> TASK ITEM
Please repeat every entry exactly as given, apart from dropping the images.
===== THE RECORDS
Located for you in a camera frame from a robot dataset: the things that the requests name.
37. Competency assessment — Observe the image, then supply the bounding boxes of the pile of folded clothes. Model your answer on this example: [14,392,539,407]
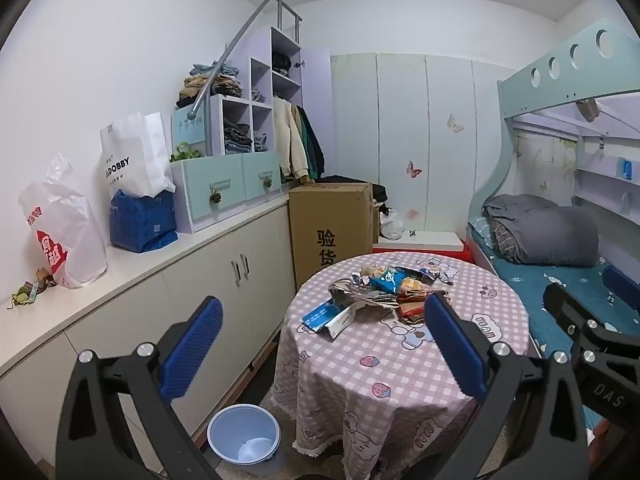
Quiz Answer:
[176,61,243,109]

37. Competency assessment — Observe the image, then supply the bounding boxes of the white paper bag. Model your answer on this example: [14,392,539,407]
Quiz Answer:
[100,111,177,198]

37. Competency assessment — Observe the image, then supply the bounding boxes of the teal bed sheet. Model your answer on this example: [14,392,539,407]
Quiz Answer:
[469,217,640,361]

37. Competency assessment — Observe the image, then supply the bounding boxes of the cream hanging jacket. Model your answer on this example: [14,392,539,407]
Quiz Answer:
[272,97,309,182]

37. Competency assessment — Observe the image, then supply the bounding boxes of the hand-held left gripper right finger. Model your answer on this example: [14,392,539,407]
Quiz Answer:
[400,292,591,480]

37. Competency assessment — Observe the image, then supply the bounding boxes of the blue snack packet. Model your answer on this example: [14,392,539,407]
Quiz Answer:
[369,266,417,295]

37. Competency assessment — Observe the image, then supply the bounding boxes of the tall cardboard box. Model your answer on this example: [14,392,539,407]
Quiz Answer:
[288,182,376,291]

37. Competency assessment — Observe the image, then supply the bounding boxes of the brown paper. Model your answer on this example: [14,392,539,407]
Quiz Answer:
[328,280,401,312]

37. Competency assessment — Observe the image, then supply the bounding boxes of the folded jeans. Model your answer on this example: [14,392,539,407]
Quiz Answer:
[222,117,269,155]

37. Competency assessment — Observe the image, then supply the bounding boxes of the white wardrobe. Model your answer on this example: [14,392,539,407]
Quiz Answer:
[330,52,518,246]

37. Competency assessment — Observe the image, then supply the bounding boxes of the dark green hanging jacket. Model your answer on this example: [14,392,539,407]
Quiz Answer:
[295,105,326,184]

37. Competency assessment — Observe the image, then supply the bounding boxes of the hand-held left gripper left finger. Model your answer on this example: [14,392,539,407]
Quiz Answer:
[55,296,224,480]

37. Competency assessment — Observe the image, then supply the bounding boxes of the blue and white carton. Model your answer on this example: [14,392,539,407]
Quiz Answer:
[301,297,359,342]

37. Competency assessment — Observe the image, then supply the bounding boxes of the long white low cabinet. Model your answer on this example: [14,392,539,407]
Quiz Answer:
[0,191,298,480]

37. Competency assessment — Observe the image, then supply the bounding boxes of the blue plastic waste bin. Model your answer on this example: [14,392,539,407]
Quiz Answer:
[206,404,282,478]

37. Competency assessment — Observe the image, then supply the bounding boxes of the red and white box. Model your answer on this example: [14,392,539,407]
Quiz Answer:
[372,231,471,263]

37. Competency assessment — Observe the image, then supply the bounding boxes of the mint green drawer unit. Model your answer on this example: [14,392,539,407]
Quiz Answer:
[170,152,291,234]

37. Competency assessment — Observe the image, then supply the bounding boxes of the small white plastic bag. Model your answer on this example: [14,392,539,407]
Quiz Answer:
[379,209,405,241]

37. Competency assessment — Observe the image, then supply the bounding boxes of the white plastic bag red print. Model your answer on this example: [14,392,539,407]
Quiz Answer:
[18,152,108,290]

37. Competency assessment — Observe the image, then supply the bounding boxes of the round table pink checked tablecloth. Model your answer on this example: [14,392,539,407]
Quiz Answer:
[272,251,531,476]

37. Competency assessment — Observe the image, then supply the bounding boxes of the mint green bunk bed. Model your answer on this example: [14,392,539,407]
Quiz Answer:
[467,17,640,426]

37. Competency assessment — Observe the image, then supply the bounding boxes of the pale blue box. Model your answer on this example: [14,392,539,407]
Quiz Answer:
[171,106,209,155]

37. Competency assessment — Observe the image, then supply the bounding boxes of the dark brown snack wrapper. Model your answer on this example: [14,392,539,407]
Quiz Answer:
[397,292,450,324]

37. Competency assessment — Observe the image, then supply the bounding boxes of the blue woven bag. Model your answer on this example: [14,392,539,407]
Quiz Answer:
[110,189,178,253]

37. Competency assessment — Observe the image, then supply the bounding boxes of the black clothing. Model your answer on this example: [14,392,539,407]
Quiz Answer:
[320,175,389,207]

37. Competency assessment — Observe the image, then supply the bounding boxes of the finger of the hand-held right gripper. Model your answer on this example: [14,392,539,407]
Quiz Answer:
[602,265,640,313]
[543,282,608,356]

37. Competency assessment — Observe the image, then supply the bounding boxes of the small wrappers on cabinet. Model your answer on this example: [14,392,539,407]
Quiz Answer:
[9,267,57,307]

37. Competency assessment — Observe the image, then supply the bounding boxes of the grey duvet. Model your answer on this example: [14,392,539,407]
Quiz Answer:
[482,194,599,267]

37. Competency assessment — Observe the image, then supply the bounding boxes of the green artificial vine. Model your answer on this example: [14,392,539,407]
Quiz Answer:
[171,142,202,163]

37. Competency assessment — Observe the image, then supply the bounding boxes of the lilac white shelf unit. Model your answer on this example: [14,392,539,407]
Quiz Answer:
[210,26,333,181]

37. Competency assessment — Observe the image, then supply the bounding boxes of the grey metal handrail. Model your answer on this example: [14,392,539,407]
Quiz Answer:
[187,0,303,121]
==========
> RESULT OF THE TASK
Located for you in a camera frame from a robot dataset: the things that the requests name.
37. Competency assessment — Observe the image, then supply the bounding boxes of the pile of folded clothes. Model your answer on this example: [14,392,539,407]
Quiz Answer:
[176,61,243,109]

37. Competency assessment — Observe the image, then supply the bounding boxes of the white paper bag. Model your answer on this example: [14,392,539,407]
Quiz Answer:
[100,111,177,198]

37. Competency assessment — Observe the image, then supply the bounding boxes of the teal bed sheet. Model your answer on this example: [14,392,539,407]
Quiz Answer:
[469,217,640,361]

37. Competency assessment — Observe the image, then supply the bounding boxes of the cream hanging jacket. Model your answer on this example: [14,392,539,407]
Quiz Answer:
[272,97,309,182]

37. Competency assessment — Observe the image, then supply the bounding boxes of the hand-held left gripper right finger. Model your answer on this example: [14,392,539,407]
Quiz Answer:
[400,292,591,480]

37. Competency assessment — Observe the image, then supply the bounding boxes of the blue snack packet. Model your answer on this example: [14,392,539,407]
Quiz Answer:
[369,266,417,295]

37. Competency assessment — Observe the image, then supply the bounding boxes of the tall cardboard box. Model your answer on this example: [14,392,539,407]
Quiz Answer:
[288,182,376,291]

37. Competency assessment — Observe the image, then supply the bounding boxes of the brown paper. Model your answer on this example: [14,392,539,407]
Quiz Answer:
[328,280,401,312]

37. Competency assessment — Observe the image, then supply the bounding boxes of the folded jeans. Model your answer on this example: [14,392,539,407]
Quiz Answer:
[222,117,269,155]

37. Competency assessment — Observe the image, then supply the bounding boxes of the white wardrobe. Model your answer on this example: [14,392,539,407]
Quiz Answer:
[330,52,518,246]

37. Competency assessment — Observe the image, then supply the bounding boxes of the dark green hanging jacket. Model your answer on this example: [14,392,539,407]
Quiz Answer:
[295,105,326,184]

37. Competency assessment — Observe the image, then supply the bounding boxes of the hand-held left gripper left finger. Model your answer on this example: [14,392,539,407]
Quiz Answer:
[55,296,224,480]

37. Competency assessment — Observe the image, then supply the bounding boxes of the blue and white carton. Model your answer on this example: [14,392,539,407]
Quiz Answer:
[301,297,359,342]

37. Competency assessment — Observe the image, then supply the bounding boxes of the long white low cabinet. Model your answer on this example: [14,392,539,407]
Quiz Answer:
[0,191,298,480]

37. Competency assessment — Observe the image, then supply the bounding boxes of the blue plastic waste bin. Model your answer on this example: [14,392,539,407]
Quiz Answer:
[206,404,282,478]

37. Competency assessment — Observe the image, then supply the bounding boxes of the red and white box. Model your answer on this example: [14,392,539,407]
Quiz Answer:
[372,231,471,263]

37. Competency assessment — Observe the image, then supply the bounding boxes of the mint green drawer unit. Model your answer on this example: [14,392,539,407]
Quiz Answer:
[170,152,291,234]

37. Competency assessment — Observe the image, then supply the bounding boxes of the small white plastic bag. Model your answer on this example: [14,392,539,407]
Quiz Answer:
[379,209,405,241]

37. Competency assessment — Observe the image, then supply the bounding boxes of the white plastic bag red print. Model your answer on this example: [14,392,539,407]
Quiz Answer:
[18,152,108,290]

37. Competency assessment — Observe the image, then supply the bounding boxes of the round table pink checked tablecloth. Model your answer on this example: [14,392,539,407]
Quiz Answer:
[272,251,531,476]

37. Competency assessment — Observe the image, then supply the bounding boxes of the mint green bunk bed. Model your answer on this example: [14,392,539,407]
Quiz Answer:
[467,17,640,426]

37. Competency assessment — Observe the image, then supply the bounding boxes of the pale blue box. Model your answer on this example: [14,392,539,407]
Quiz Answer:
[171,106,209,155]

37. Competency assessment — Observe the image, then supply the bounding boxes of the dark brown snack wrapper. Model your answer on this example: [14,392,539,407]
Quiz Answer:
[397,292,450,324]

37. Competency assessment — Observe the image, then supply the bounding boxes of the blue woven bag. Model your answer on this example: [14,392,539,407]
Quiz Answer:
[110,189,178,253]

37. Competency assessment — Observe the image, then supply the bounding boxes of the black clothing. Model your answer on this example: [14,392,539,407]
Quiz Answer:
[320,175,389,207]

37. Competency assessment — Observe the image, then supply the bounding boxes of the finger of the hand-held right gripper. Model your answer on this example: [14,392,539,407]
Quiz Answer:
[602,265,640,313]
[543,282,608,356]

37. Competency assessment — Observe the image, then supply the bounding boxes of the small wrappers on cabinet. Model your answer on this example: [14,392,539,407]
Quiz Answer:
[9,267,57,307]

37. Competency assessment — Observe the image, then supply the bounding boxes of the grey duvet. Model your answer on this example: [14,392,539,407]
Quiz Answer:
[482,194,599,267]

37. Competency assessment — Observe the image, then supply the bounding boxes of the green artificial vine. Model your answer on this example: [14,392,539,407]
Quiz Answer:
[171,142,202,163]

37. Competency assessment — Observe the image, then supply the bounding boxes of the lilac white shelf unit. Model your answer on this example: [14,392,539,407]
Quiz Answer:
[210,26,333,181]

37. Competency assessment — Observe the image, then supply the bounding boxes of the grey metal handrail. Model your answer on this example: [14,392,539,407]
Quiz Answer:
[187,0,303,121]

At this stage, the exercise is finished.